How can extreme weather affect emotions?
An intense heat wave covers parts of the United States, including New York. Climate scientists say the first half of July marked the hottest two weeks in recorded human history, and this sweltering summer shows no signs of abating.
Extreme climate events are impacting people’s mental health at a time when global warming is now front and center in the lives of many Americans.
While record temperatures, poor air quality caused by Canadian wildfires and historic floods might be considered the “new normal,” the way Tara Vamos feels is abnormal. She says climate change is affecting her emotional health.
“It’s overwhelming. It keeps me up at night. I had to start seeing a therapist. I took a step back from looking at it all the time, because I felt so frozen, like the only possibilities were feeling hopeless,” Vamos said.
Vamos, who has two children aged 20 and 16, says they also view climate change as a major threat to their lives. More than half of Generation Z, or those born between 1997 and 2012, suffer from climate anxiety and believe “humanity is doomed,” says a global study published in the Lancet.
However, the emotional burden of climate change is transmitted between generations. Rebecca Weston is a licensed clinical social worker with the North American Climate Psychology Alliance. She says she’s seeing more and more clients coming in because of their mental health struggles caused by recent extreme weather events.
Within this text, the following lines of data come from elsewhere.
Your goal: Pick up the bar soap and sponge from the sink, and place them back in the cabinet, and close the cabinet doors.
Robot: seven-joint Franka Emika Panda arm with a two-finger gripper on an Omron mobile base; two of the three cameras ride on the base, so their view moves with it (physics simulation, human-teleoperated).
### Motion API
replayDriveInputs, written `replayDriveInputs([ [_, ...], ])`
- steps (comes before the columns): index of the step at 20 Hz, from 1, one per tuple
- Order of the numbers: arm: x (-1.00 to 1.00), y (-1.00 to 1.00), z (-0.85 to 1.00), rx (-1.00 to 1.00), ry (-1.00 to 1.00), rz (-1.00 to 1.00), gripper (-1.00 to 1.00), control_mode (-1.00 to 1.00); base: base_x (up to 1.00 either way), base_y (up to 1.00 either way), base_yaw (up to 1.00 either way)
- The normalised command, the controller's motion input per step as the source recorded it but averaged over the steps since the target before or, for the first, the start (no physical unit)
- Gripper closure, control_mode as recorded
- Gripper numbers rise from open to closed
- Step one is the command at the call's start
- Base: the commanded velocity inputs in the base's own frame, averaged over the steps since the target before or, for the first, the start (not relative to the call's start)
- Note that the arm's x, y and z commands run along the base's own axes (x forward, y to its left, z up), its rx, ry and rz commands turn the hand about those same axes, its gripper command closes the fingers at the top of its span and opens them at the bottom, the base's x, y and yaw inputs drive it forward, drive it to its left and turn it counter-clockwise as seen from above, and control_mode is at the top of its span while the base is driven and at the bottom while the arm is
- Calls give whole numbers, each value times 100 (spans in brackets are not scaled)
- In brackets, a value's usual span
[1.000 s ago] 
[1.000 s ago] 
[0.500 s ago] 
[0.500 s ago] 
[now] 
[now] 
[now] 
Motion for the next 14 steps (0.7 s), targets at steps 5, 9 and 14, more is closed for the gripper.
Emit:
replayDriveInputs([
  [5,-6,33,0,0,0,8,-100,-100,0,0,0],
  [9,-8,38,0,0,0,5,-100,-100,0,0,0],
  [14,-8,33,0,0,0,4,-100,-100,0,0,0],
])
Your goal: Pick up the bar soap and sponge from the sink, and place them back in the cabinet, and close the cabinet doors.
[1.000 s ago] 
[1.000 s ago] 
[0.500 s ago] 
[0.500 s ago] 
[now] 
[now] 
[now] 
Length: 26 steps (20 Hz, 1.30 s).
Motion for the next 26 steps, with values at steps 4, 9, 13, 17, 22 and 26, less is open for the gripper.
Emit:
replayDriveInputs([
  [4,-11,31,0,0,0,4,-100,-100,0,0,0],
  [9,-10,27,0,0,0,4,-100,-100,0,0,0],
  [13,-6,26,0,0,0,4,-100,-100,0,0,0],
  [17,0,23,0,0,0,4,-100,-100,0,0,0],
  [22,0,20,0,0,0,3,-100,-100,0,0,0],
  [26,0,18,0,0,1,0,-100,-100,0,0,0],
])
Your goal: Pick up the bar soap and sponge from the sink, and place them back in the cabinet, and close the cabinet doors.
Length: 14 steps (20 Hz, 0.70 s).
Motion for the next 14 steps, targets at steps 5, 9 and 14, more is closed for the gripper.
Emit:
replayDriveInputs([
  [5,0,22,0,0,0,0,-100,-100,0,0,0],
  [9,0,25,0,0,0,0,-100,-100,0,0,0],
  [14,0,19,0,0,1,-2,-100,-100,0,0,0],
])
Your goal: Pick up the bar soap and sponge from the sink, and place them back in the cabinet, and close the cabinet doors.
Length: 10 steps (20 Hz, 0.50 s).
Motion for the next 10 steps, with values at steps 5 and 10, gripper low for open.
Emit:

“This creates a deep sense of confusion and dislocation, and for many a deep sense of sadness, in part because they are mourning something that exists and is already gone, a sense of the future they could have, a sense of the future they knew,” Weston said. “It seems hard to hold. “And in some ways, because it’s so hard for some people to hold, they feel like they’ve gone crazy.”
Weston says it’s one thing to see headlines in the media or on social media about events related to climate change. For some people, climate change is now front and center, and its dangerous impacts are hitting closer to home.
“When it comes so close to us, in the experience of heat and floods and smoke, that we were never supposed to be a part of, right? I think people are starting to feel like the chickens are coming home to roost. “It’s already arriving,” Weston said.
For people like Vamos, who was a climate activist for three and a half years before she needed to take a break for her mental health, daily reminders of climate change are difficult to process.
“I keep feeling like, ‘Oh, when I feel like I’m a little more in control, and I’m able to handle things, I’ll go back to that!’” Vamos said, “because this is what has to happen, but I also can’t handle it, and I can’t process it, and I can’t handle it.” “I can work.”
Weston’s advice for dealing with climate anxiety includes tips like reconnecting with the things that nourish you or bring you joy and turning your climate anxiety into action. This may mean building relationships within the community with like-minded individuals who care about climate change or demanding policy changes from your elected leaders.